_Problem to work on_
Starting from the first line below, repeat the data exactly through to the last.

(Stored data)
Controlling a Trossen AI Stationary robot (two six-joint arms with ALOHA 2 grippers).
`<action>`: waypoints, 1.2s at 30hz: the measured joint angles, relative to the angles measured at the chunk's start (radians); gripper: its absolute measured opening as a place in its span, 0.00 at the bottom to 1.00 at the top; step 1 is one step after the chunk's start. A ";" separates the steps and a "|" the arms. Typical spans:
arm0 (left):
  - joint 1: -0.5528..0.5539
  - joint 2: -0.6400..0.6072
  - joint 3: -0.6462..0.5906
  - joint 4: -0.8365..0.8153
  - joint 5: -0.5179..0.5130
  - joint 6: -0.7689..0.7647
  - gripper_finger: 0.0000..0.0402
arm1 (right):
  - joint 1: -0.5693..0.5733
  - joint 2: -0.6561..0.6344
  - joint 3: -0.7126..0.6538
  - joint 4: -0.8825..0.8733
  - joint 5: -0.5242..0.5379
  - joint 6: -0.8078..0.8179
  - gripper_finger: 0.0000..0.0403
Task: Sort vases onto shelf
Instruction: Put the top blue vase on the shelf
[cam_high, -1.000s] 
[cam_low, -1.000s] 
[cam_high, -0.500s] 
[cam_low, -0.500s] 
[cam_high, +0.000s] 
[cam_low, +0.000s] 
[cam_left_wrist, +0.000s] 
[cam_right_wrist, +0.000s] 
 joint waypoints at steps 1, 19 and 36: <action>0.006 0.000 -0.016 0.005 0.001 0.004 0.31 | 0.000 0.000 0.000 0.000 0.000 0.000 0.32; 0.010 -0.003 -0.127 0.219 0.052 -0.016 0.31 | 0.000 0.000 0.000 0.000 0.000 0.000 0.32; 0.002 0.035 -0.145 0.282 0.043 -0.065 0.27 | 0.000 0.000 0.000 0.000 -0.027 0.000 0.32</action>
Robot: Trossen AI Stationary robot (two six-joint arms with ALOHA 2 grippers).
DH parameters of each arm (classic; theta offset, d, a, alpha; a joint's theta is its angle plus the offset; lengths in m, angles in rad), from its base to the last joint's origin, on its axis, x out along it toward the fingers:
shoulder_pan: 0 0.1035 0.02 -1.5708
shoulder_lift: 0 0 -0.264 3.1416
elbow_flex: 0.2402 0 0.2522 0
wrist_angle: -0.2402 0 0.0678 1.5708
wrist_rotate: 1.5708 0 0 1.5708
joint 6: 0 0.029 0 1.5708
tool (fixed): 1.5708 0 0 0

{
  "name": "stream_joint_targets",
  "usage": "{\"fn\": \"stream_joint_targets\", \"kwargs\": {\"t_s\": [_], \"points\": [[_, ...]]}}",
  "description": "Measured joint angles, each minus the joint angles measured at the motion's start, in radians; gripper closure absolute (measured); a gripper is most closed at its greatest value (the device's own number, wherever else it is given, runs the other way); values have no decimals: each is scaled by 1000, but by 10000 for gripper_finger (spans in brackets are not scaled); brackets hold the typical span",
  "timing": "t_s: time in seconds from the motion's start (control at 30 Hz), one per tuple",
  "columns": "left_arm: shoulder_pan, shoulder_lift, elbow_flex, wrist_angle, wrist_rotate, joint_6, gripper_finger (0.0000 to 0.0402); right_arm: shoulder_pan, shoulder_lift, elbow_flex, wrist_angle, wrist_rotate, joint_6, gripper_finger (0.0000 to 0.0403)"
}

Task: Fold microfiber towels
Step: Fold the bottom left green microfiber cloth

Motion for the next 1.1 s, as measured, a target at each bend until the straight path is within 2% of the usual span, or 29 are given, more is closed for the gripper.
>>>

_Solution to this task_
Controlling a Trossen AI Stationary robot (two six-joint arms with ALOHA 2 grippers).
`<action>`: waypoints, 1.2s at 30hz: the measured joint angles, relative to the angles measured at the chunk's start (radians); gripper: its absolute measured opening as a place in its span, 0.00 at the bottom to 1.00 at the top; step 1 is one step after the chunk's start. A ";" separates the steps and a "|" the arms. Typical spans:
arm0 (left):
  - joint 1: -0.5528..0.5539
  - joint 2: -0.6400..0.6072
  - joint 3: -0.6462..0.5906
  - joint 4: -0.8365..0.8153
  - joint 5: -0.5179..0.5130
  - joint 6: -0.7689..0.7647
  - gripper_finger: 0.0000..0.0402
arm1 (right):
  - joint 1: -0.5693..0.5733
  - joint 2: -0.6561..0.6344
  - joint 3: -0.7126..0.6538
  - joint 4: -0.8825..0.8733
  - joint 5: -0.5242..0.5379
  - joint 6: -0.8078..0.8179
  - gripper_finger: 0.0000..0.0403
Task: Sort vases onto shelf
Instruction: Put the top blue vase on the shelf
[cam_high, -1.000s] 
[cam_low, -1.000s] 
[cam_high, -0.500s] 
[cam_low, -0.500s] 
[cam_high, +0.000s] 
[cam_low, +0.000s] 
[cam_left_wrist, +0.000s] 
[cam_right_wrist, +0.000s] 
 joint waypoints at steps 1, 19 and 36: <action>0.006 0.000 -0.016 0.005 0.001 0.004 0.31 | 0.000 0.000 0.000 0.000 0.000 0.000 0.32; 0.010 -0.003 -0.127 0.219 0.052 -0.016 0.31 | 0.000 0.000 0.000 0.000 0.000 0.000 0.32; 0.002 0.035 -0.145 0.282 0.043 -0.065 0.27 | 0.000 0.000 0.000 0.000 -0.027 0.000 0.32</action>
Robot: Trossen AI Stationary robot (two six-joint arms with ALOHA 2 grippers).
DH parameters of each arm (classic; theta offset, d, a, alpha; a joint's theta is its angle plus the offset; lengths in m, angles in rad), from its base to the last joint's origin, on its axis, x out along it toward the fingers:
shoulder_pan: 0 0.1035 0.02 -1.5708
shoulder_lift: 0 0 -0.264 3.1416
elbow_flex: 0.2402 0 0.2522 0
wrist_angle: -0.2402 0 0.0678 1.5708
wrist_rotate: 1.5708 0 0 1.5708
joint 6: 0 0.029 0 1.5708
tool (fixed): 1.5708 0 0 0

{
  "name": "stream_joint_targets",
  "usage": "{\"fn\": \"stream_joint_targets\", \"kwargs\": {\"t_s\": [_], \"points\": [[_, ...]]}}",
  "description": "Measured joint angles, each minus the joint angles measured at the motion's start, in radians; gripper closure absolute (measured); a gripper is most closed at its greatest value (the device's own number, wherever else it is given, runs the other way); values have no decimals: each is scaled by 1000, but by 10000 for gripper_finger (spans in brackets are not scaled); brackets hold the typical span",
  "timing": "t_s: time in seconds from the motion's start (control at 30 Hz), one per tuple",
  "columns": "left_arm: shoulder_pan, shoulder_lift, elbow_flex, wrist_angle, wrist_rotate, joint_6, gripper_finger (0.0000 to 0.0402); right_arm: shoulder_pan, shoulder_lift, elbow_flex, wrist_angle, wrist_rotate, joint_6, gripper_finger (0.0000 to 0.0403)"
}

Task: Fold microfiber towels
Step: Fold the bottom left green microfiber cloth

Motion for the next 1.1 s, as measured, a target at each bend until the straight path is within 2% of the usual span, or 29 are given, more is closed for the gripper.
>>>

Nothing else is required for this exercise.